## [Goal of the exercise]
Reproduce the first line of the material below and each line after it, exactly, through the line containing "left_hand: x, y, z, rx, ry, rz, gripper", and give nothing more.

*** Supplied information ***

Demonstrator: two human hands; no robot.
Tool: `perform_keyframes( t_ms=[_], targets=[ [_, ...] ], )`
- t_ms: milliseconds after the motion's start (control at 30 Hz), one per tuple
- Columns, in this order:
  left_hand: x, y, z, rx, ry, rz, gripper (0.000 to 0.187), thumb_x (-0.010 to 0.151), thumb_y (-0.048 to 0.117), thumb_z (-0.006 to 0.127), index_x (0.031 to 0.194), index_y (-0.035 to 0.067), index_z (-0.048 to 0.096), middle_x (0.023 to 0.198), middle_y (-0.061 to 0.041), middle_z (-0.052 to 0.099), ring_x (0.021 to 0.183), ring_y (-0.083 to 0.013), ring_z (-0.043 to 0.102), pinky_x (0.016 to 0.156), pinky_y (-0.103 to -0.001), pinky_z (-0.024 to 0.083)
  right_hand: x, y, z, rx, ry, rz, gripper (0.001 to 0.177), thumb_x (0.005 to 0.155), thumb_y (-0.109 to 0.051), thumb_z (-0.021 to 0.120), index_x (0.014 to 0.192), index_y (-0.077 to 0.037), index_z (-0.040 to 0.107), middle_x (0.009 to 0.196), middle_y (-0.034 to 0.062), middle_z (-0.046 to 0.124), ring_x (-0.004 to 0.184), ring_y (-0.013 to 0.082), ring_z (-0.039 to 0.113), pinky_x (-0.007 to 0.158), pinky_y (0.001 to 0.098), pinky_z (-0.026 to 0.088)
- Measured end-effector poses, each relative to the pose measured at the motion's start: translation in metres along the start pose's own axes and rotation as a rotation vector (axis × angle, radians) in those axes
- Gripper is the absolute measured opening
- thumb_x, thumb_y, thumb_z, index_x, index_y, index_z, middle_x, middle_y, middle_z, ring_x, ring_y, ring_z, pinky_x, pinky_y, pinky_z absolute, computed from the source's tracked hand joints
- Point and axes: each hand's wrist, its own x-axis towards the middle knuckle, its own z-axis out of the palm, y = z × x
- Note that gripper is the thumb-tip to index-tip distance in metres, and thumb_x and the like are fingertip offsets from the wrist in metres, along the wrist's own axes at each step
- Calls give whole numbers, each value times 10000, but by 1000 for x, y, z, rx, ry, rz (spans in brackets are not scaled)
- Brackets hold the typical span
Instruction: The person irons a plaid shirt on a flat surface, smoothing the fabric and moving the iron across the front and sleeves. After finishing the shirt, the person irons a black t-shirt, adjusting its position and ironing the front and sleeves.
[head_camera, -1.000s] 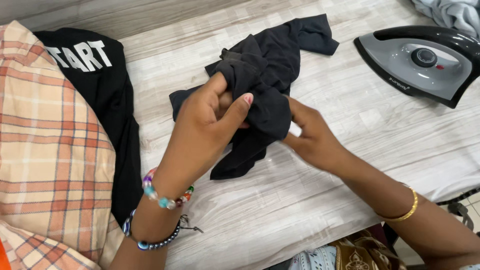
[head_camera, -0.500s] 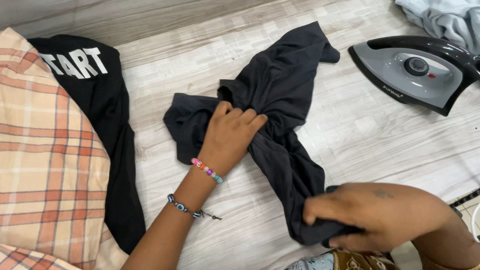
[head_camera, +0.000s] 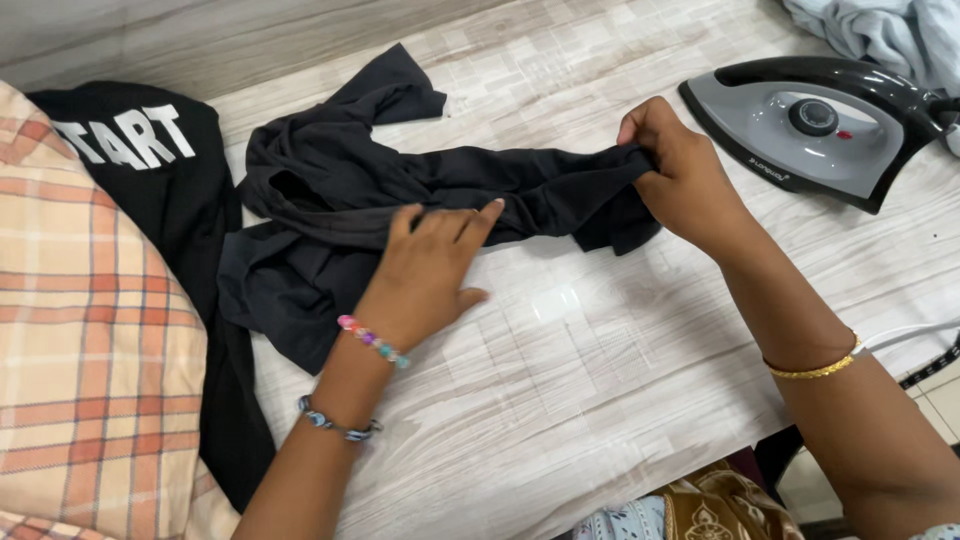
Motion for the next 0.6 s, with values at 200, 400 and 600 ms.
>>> perform_keyframes(
  t_ms=[200, 400, 600],
  targets=[
    [-2, 7, 24, -106, -200, -205, 412, 758, 281, 848, 1112, 115, 719, 946, -44, 640, 921, -256, 627, 845, -425, 476, -22, 4, -12, 39, -343, -126, 251, 929, 29, 645, 1145, -98, 647, 826, 30, 655, 725, 86, 551, 635, 266, 445],
    [8, -32, -29, -605, 177, -386, 254, 770, 34, 838, 977, 57, 693, 972, -27, 601, 821, -155, 625, 701, -295, 540, -24, 7, -44, -480, -314, 35, 256, 863, -130, 824, 1098, -131, 722, 868, 93, 729, 703, 166, 646, 631, 295, 492],
    [13, -21, -64, -518, 350, -321, 323, 856, -27, 802, 861, 51, 488, 891, -44, 570, 862, -173, 577, 766, -314, 458, -16, 16, -70, -519, 489, -662, 167, 945, 143, 690, 1012, -8, 672, 1088, 127, 614, 882, 187, 572, 703, 276, 428]
  ],
)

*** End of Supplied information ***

## [Completed task]
Demonstrator: two human hands; no robot.
Tool: `perform_keyframes( t_ms=[_], targets=[ [_, ...] ], )`
- t_ms: milliseconds after the motion's start (control at 30 Hz), one per tuple
- Columns, in this order:
  left_hand: x, y, z, rx, ry, rz, gripper (0.000 to 0.187), thumb_x (-0.010 to 0.151), thumb_y (-0.048 to 0.117), thumb_z (-0.006 to 0.127), index_x (0.031 to 0.194), index_y (-0.035 to 0.067), index_z (-0.048 to 0.096), middle_x (0.023 to 0.198), middle_y (-0.061 to 0.041), middle_z (-0.052 to 0.099), ring_x (0.021 to 0.183), ring_y (-0.083 to 0.013), ring_z (-0.043 to 0.102), pinky_x (0.016 to 0.156), pinky_y (-0.103 to -0.001), pinky_z (-0.024 to 0.083)

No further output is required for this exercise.